The stories are tied together through the central character, Homer Patch. Homer's friends come and go as we follow them from their youthful antics through middle age and into old age. As the characters age, their true colors start to show. Each story builds upon the reader's understanding of the individual characters and their interactions.

The Bottom Line: This collection of previously published short stories is beautifully written. I enjoyed the antics of the townsfolk; many reminded me of people I grew with in a small town. My favorite stories in this collection were "Charity Suffers Long" and "The Women at Holiday's." Enthusiastically recommended for anyone who enjoys stories about country life. It's the perfect reading for a lazy weekend.
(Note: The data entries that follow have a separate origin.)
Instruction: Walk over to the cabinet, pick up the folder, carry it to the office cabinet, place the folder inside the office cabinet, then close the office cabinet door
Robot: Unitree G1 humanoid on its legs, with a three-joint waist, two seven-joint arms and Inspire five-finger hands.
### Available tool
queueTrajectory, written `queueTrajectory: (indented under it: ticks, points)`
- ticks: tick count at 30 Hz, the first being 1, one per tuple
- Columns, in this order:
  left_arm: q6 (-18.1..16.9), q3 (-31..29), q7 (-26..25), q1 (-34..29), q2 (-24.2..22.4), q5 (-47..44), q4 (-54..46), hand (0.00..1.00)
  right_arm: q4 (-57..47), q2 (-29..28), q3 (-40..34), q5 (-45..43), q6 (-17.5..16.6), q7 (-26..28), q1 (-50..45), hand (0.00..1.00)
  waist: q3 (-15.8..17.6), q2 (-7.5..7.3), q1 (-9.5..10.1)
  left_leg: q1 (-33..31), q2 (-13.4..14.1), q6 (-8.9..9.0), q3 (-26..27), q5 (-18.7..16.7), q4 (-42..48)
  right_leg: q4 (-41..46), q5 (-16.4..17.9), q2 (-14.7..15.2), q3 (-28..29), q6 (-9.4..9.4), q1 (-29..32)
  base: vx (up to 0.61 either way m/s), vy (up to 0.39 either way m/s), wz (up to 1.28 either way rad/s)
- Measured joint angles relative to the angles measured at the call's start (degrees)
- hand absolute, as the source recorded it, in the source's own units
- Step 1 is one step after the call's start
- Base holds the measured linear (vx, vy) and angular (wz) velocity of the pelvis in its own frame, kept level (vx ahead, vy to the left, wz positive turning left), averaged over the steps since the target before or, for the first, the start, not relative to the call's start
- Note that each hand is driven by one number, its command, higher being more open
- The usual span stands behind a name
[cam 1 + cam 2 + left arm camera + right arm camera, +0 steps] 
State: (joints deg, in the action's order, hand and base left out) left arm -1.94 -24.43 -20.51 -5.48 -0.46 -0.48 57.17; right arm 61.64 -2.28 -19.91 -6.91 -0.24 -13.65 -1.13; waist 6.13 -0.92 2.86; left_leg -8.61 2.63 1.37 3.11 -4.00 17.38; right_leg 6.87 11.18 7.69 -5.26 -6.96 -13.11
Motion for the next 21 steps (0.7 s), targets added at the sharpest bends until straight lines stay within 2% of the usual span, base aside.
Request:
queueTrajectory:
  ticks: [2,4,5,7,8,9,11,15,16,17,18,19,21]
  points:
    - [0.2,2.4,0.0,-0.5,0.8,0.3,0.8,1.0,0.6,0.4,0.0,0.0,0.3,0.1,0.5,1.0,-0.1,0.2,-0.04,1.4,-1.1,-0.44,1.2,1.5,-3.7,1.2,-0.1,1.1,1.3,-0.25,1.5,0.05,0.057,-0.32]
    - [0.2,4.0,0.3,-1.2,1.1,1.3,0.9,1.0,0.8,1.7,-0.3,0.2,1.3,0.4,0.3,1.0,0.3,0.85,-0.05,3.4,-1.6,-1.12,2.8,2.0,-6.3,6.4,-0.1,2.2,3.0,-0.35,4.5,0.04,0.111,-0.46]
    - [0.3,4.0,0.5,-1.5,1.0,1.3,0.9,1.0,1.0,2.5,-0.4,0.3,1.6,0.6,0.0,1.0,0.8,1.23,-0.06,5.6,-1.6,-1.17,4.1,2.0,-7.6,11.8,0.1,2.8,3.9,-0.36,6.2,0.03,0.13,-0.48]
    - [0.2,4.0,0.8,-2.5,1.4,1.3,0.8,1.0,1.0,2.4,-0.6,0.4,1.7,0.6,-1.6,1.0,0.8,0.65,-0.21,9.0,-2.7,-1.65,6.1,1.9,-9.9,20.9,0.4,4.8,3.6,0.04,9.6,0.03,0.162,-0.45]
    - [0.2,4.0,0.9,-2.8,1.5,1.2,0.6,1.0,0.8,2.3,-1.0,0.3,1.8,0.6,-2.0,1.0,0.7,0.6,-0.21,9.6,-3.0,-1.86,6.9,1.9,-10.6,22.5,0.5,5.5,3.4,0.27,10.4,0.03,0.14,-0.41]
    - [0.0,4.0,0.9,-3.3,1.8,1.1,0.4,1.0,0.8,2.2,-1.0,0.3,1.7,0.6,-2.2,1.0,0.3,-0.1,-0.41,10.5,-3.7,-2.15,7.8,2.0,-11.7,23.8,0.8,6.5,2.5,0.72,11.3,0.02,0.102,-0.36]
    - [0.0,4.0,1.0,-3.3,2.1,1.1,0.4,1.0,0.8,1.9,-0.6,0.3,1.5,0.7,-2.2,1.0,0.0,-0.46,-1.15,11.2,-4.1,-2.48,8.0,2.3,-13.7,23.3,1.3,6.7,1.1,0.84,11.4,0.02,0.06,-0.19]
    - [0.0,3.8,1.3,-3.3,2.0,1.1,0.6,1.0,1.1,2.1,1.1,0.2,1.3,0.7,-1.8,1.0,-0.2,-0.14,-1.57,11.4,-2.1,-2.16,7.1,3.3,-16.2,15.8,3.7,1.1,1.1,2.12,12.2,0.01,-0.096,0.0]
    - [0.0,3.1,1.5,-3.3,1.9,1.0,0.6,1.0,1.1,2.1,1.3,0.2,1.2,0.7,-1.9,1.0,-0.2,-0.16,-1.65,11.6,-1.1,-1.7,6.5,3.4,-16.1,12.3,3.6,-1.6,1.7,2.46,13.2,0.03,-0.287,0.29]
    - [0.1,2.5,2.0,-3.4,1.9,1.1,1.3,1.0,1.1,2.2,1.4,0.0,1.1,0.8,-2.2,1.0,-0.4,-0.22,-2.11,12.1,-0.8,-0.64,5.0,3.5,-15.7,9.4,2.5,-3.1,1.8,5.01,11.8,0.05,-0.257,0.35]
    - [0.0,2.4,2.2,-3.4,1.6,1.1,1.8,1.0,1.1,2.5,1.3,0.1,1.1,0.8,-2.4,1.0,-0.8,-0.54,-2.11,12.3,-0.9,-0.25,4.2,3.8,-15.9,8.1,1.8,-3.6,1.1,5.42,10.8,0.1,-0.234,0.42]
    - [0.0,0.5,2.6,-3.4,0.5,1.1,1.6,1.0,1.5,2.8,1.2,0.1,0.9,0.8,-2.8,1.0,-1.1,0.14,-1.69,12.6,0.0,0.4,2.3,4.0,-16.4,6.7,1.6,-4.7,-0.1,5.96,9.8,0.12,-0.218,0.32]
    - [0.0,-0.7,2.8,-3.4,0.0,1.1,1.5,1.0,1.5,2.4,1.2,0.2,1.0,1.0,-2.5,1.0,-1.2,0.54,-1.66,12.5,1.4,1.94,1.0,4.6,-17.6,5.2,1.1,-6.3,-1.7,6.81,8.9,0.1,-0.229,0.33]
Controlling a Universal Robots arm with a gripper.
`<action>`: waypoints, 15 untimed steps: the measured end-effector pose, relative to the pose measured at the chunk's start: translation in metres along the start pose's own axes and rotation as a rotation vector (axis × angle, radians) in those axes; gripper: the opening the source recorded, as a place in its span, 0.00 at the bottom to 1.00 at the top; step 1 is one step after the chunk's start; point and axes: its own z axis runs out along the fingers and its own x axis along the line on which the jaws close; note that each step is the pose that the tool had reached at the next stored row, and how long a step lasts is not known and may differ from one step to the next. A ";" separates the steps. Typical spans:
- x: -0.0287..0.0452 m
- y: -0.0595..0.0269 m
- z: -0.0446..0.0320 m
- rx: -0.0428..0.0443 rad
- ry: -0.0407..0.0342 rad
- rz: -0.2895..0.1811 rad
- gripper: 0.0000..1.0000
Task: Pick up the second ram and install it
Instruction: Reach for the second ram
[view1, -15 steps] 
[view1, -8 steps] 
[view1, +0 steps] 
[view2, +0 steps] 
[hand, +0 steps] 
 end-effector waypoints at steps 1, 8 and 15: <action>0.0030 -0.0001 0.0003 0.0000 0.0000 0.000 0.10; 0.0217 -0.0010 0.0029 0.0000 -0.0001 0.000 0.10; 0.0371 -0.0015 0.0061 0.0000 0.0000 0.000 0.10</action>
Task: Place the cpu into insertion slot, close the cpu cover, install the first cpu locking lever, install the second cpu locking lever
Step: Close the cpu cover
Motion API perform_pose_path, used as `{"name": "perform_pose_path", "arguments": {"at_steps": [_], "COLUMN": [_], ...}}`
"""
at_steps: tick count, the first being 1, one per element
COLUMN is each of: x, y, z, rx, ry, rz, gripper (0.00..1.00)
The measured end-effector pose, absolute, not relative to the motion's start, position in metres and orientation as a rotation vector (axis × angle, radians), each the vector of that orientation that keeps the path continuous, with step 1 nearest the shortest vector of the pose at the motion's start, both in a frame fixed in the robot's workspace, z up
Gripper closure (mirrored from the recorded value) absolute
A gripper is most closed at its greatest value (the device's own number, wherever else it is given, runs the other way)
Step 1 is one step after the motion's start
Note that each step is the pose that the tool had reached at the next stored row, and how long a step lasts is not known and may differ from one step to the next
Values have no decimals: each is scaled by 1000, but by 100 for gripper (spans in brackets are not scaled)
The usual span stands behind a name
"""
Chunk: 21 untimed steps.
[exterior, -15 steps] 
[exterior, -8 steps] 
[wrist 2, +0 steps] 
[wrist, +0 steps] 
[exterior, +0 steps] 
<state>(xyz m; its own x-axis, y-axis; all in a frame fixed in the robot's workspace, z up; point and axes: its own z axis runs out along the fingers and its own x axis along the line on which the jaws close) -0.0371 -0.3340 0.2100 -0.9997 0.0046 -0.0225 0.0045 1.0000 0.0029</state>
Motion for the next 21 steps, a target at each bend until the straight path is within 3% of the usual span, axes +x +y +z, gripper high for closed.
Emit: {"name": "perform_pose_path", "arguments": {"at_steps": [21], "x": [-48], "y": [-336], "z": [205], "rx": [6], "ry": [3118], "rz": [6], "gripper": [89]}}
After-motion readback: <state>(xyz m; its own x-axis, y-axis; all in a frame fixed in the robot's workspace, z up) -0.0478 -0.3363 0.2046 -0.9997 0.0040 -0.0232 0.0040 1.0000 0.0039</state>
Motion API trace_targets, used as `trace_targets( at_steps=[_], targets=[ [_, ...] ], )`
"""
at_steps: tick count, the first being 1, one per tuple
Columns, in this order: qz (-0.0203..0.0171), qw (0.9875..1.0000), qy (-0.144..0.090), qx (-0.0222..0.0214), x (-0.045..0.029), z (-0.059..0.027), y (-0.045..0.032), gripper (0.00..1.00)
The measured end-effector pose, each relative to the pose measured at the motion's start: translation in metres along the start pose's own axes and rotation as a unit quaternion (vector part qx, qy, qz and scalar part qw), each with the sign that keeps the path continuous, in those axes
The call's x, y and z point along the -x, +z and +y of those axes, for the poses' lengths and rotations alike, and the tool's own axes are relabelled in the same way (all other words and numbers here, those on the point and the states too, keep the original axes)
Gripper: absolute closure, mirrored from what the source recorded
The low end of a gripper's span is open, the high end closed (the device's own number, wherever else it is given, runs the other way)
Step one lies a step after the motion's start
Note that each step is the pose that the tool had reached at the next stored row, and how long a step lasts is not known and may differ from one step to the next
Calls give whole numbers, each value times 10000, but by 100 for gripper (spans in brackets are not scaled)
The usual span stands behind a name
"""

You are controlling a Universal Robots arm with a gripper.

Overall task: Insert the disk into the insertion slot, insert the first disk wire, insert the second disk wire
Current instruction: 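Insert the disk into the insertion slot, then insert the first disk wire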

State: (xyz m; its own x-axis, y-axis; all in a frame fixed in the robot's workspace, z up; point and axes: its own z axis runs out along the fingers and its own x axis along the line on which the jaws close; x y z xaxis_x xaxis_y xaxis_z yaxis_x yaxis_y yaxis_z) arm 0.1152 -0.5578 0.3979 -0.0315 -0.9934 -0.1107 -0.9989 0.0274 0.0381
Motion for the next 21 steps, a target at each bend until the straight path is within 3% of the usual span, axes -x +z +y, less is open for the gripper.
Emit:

This review also appears at The Mini Book Bytes Book Review Blog: http://minibookbytes.blogspot.com/
 
Flagged
aya.herron | 10 other reviews | May 25, 2012 |
This is not just a random collection of short stories--they all tie together, primarily through Homer, sometime handyman, sometime deputy. Although not strictly presented in chronological order, we can appreciate the character development over a span of, let's say, 30 some years. Homer doesn't talk a lot, but does say more than the stereotyped New Englander's "ayup". He is thoughtful, sensitive, but he is not afraid of letting wayward teens know he can use force if need be--but usually gives them a chance to avoid trouble. While another reviewer might have characterized him as a Mayberry-type officer, Homer isn't perfect. Having a special needs son myself, my attention was caught by the scattered references to Quentin.
A cohesive theme is the experiences and expectations of city immigrants to this rural Vermont township and contrast with the lives and perceptions of the local residents. Specifically, we see how Clay changes from feeling like an outsider to being part of the community.
One thing that I puzzled over throughout the entire book, is what Homer meant when he was talking about his experience when he tried living in the big city (p. 18) "I didn't see anybody down there like me," said Homer. "You mean from here?" "No," said Homer. "I mean like me." Let me know if you can figure it out.